Dramma denso, a tratti criptico, Alla meta ha visto protagonista una magnifica Micaela Esdra, nel ruolo della madre: attrice di grande potenza scenica, ha interpretato con estrema lucidità il suo personaggio, riuscendo a far coincidere perfettamente il gesto drammatico alla parola, enfatizzando nelle sue movenze sinuose il carattere tortuoso di una madre carnefice della figlia, ma al tempo stesso vittima di se stessa e di una prole che normale non è, e che come madre sente comunque di dover proteggere (forse anche come un dittatore crede di proteggere il proprio popolo…).
Bravissima anche la giovane Rita Abela, la figlia: la sua recitazione volutamente legata ha fatto emergere le ambiguità del personaggio, come anche l'uso superbo della voce, che riusciva ad evidenziare tratti da automa. Volutamente straniata e gelida l'interpretazione di Giovanni Scacchetti, lo scrittore di teatro, ben a suo agio nel ruolo di spalla della protagonista e di terzo incomodo di un inferno femminile.

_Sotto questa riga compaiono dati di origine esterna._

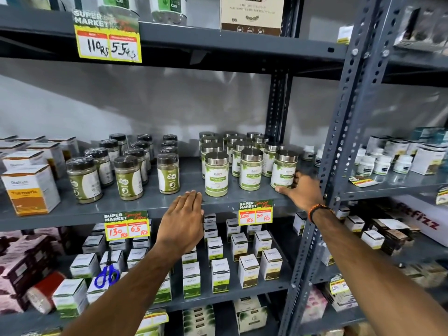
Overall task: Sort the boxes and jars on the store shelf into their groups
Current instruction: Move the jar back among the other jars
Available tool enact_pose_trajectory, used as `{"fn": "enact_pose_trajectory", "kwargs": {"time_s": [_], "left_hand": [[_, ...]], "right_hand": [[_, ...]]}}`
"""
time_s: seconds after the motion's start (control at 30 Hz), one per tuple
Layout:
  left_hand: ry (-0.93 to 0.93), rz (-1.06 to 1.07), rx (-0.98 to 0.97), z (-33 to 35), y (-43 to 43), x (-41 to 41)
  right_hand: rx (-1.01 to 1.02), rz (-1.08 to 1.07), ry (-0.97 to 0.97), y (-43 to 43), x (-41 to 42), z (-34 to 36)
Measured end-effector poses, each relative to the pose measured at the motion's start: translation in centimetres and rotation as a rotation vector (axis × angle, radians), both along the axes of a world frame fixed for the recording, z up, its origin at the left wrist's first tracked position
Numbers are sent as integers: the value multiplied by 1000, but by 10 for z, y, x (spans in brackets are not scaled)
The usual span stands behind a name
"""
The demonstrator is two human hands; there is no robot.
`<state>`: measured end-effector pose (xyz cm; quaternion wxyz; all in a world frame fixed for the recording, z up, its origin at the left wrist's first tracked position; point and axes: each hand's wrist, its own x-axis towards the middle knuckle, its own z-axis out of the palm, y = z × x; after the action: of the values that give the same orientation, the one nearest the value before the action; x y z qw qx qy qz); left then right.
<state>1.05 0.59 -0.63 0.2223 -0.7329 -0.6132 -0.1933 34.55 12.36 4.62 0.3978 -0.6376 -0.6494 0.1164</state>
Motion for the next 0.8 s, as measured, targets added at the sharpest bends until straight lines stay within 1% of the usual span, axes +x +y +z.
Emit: {"fn": "enact_pose_trajectory", "kwargs": {"time_s": [0.37,0.53,0.63,0.8], "left_hand": [[-22,14,-14,-2,0,3],[-31,8,-25,-3,1,1],[-34,8,-38,-3,1,1],[-20,-4,-85,4,-4,0]], "right_hand": [[2,46,29,-1,0,1],[24,39,-35,-3,0,4],[19,42,-41,-6,-1,5],[23,17,37,-16,-2,-4]]}}
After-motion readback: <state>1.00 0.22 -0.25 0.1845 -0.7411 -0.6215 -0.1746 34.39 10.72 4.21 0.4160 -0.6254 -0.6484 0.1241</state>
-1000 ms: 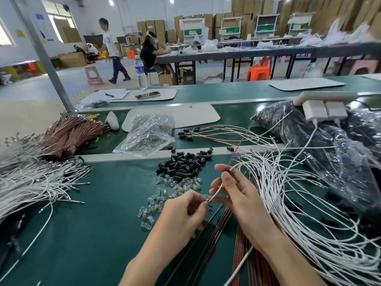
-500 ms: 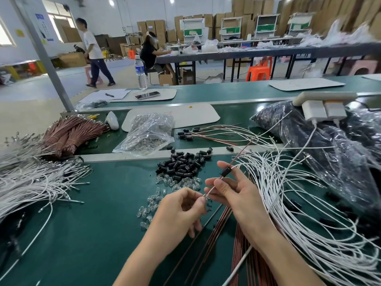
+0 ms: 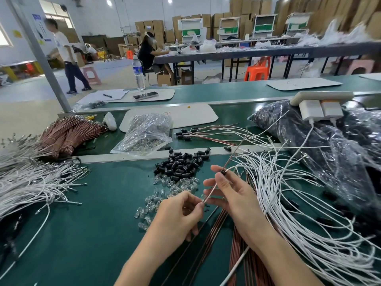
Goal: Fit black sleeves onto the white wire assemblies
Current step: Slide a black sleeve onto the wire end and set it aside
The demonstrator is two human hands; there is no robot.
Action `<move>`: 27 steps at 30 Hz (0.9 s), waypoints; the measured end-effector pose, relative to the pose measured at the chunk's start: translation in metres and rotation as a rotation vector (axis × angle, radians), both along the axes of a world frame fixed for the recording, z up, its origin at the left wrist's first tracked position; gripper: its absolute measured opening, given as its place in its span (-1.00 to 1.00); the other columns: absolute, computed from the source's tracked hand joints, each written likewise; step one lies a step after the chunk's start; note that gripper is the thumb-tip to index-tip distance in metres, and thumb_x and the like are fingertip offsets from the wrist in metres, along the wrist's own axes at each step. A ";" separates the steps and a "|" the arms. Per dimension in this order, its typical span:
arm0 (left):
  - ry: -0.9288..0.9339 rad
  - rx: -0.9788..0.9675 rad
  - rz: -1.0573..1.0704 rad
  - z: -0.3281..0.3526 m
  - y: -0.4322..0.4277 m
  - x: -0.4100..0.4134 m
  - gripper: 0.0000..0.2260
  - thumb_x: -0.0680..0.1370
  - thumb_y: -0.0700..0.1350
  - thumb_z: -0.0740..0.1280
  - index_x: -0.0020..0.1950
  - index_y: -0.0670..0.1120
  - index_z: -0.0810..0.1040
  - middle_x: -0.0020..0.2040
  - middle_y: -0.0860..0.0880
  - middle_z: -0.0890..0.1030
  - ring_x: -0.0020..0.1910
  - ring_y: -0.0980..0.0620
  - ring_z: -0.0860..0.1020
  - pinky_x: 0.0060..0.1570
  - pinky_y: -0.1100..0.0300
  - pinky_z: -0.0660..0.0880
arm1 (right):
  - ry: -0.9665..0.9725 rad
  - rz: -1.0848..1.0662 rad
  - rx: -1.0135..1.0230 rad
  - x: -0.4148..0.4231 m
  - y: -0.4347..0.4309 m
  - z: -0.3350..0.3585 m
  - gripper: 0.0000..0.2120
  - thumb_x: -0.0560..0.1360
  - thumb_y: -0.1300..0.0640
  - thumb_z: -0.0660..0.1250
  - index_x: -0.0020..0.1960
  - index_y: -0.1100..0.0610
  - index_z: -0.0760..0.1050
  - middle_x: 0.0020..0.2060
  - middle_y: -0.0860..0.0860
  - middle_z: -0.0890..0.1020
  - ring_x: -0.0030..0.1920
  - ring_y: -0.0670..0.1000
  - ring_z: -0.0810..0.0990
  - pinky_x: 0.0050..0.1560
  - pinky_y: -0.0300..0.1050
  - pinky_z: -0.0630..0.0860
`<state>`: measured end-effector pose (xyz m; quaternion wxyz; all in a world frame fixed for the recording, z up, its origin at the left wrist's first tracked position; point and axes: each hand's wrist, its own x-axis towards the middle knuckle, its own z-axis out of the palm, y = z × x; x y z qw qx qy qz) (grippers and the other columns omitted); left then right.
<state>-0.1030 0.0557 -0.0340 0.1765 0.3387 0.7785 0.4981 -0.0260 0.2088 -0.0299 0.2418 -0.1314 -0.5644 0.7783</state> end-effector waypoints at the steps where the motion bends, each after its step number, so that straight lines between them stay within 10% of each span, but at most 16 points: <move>1: 0.002 0.000 -0.002 0.000 0.000 0.000 -0.90 0.62 -0.05 0.35 -0.10 0.05 0.57 -0.30 -0.07 0.68 -0.48 0.00 0.56 -0.46 0.24 0.48 | 0.008 -0.007 -0.030 0.000 0.001 0.000 -0.71 0.50 -0.01 0.36 0.19 0.01 0.63 -0.05 0.12 0.74 -0.05 0.11 0.73 -0.12 -0.13 0.65; 27: -0.095 0.135 0.062 0.006 0.003 -0.002 -0.94 0.61 -0.10 0.38 -0.03 -0.05 0.63 -0.21 -0.03 0.70 -0.43 0.00 0.63 -0.45 0.23 0.52 | -0.062 0.079 0.234 0.004 -0.008 0.004 -0.66 0.53 0.24 0.46 0.13 -0.17 0.62 -0.22 -0.01 0.70 -0.13 -0.01 0.71 -0.06 -0.23 0.61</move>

Limpida ed essenziale, la regia di Walter Pagliaro ha impresso i giusti tempi alla recitazione, evidenziando nel primo tempo l'aspetto maniacale-ossessivo dei preparativi della villeggiatura, e accelerando nel secondo, sullo sfondo di un gelido e asettico grigio, cupo come il mare d'inverno, che svelava anche una terza inanità: quella delle illusioni umane.